**Work request**
Reproduce every entry exactly, without alteration.

**Data for processing**
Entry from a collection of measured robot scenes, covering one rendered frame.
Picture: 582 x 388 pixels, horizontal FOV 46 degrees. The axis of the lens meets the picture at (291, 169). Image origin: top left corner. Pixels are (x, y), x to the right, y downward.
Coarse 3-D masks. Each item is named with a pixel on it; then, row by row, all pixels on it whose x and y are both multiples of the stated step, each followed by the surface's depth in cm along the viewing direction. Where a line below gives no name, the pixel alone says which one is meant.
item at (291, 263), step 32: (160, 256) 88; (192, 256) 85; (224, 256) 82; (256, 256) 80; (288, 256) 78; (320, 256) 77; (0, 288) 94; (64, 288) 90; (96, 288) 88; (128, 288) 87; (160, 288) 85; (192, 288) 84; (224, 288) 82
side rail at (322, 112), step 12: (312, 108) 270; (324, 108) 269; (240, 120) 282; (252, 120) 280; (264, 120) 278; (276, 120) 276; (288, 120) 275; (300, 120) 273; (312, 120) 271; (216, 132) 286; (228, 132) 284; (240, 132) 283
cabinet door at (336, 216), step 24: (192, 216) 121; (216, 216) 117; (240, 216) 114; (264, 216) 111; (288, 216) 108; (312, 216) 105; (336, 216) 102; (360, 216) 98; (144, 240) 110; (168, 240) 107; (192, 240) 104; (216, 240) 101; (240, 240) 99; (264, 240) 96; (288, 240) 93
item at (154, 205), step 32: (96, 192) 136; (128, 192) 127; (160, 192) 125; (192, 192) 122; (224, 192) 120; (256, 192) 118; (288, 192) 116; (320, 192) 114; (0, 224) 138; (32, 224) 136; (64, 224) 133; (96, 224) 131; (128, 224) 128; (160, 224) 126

**Result**
Entry from a collection of measured robot scenes, covering one rendered frame.
Picture: 582 x 388 pixels, horizontal FOV 46 degrees. The axis of the lens meets the picture at (291, 169). Image origin: top left corner. Pixels are (x, y), x to the right, y downward.
Coarse 3-D masks. Each item is named with a pixel on it; then, row by row, all pixels on it whose x and y are both multiples of the stated step, each followed by the surface's depth in cm along the viewing direction. Where a line below gives no name, the pixel alone says which one is meant.
item at (291, 263), step 32: (160, 256) 88; (192, 256) 85; (224, 256) 82; (256, 256) 80; (288, 256) 78; (320, 256) 77; (0, 288) 94; (64, 288) 90; (96, 288) 88; (128, 288) 87; (160, 288) 85; (192, 288) 84; (224, 288) 82
side rail at (322, 112), step 12: (312, 108) 270; (324, 108) 269; (240, 120) 282; (252, 120) 280; (264, 120) 278; (276, 120) 276; (288, 120) 275; (300, 120) 273; (312, 120) 271; (216, 132) 286; (228, 132) 284; (240, 132) 283
cabinet door at (336, 216), step 24: (192, 216) 121; (216, 216) 117; (240, 216) 114; (264, 216) 111; (288, 216) 108; (312, 216) 105; (336, 216) 102; (360, 216) 98; (144, 240) 110; (168, 240) 107; (192, 240) 104; (216, 240) 101; (240, 240) 99; (264, 240) 96; (288, 240) 93
item at (154, 205), step 32: (96, 192) 136; (128, 192) 127; (160, 192) 125; (192, 192) 122; (224, 192) 120; (256, 192) 118; (288, 192) 116; (320, 192) 114; (0, 224) 138; (32, 224) 136; (64, 224) 133; (96, 224) 131; (128, 224) 128; (160, 224) 126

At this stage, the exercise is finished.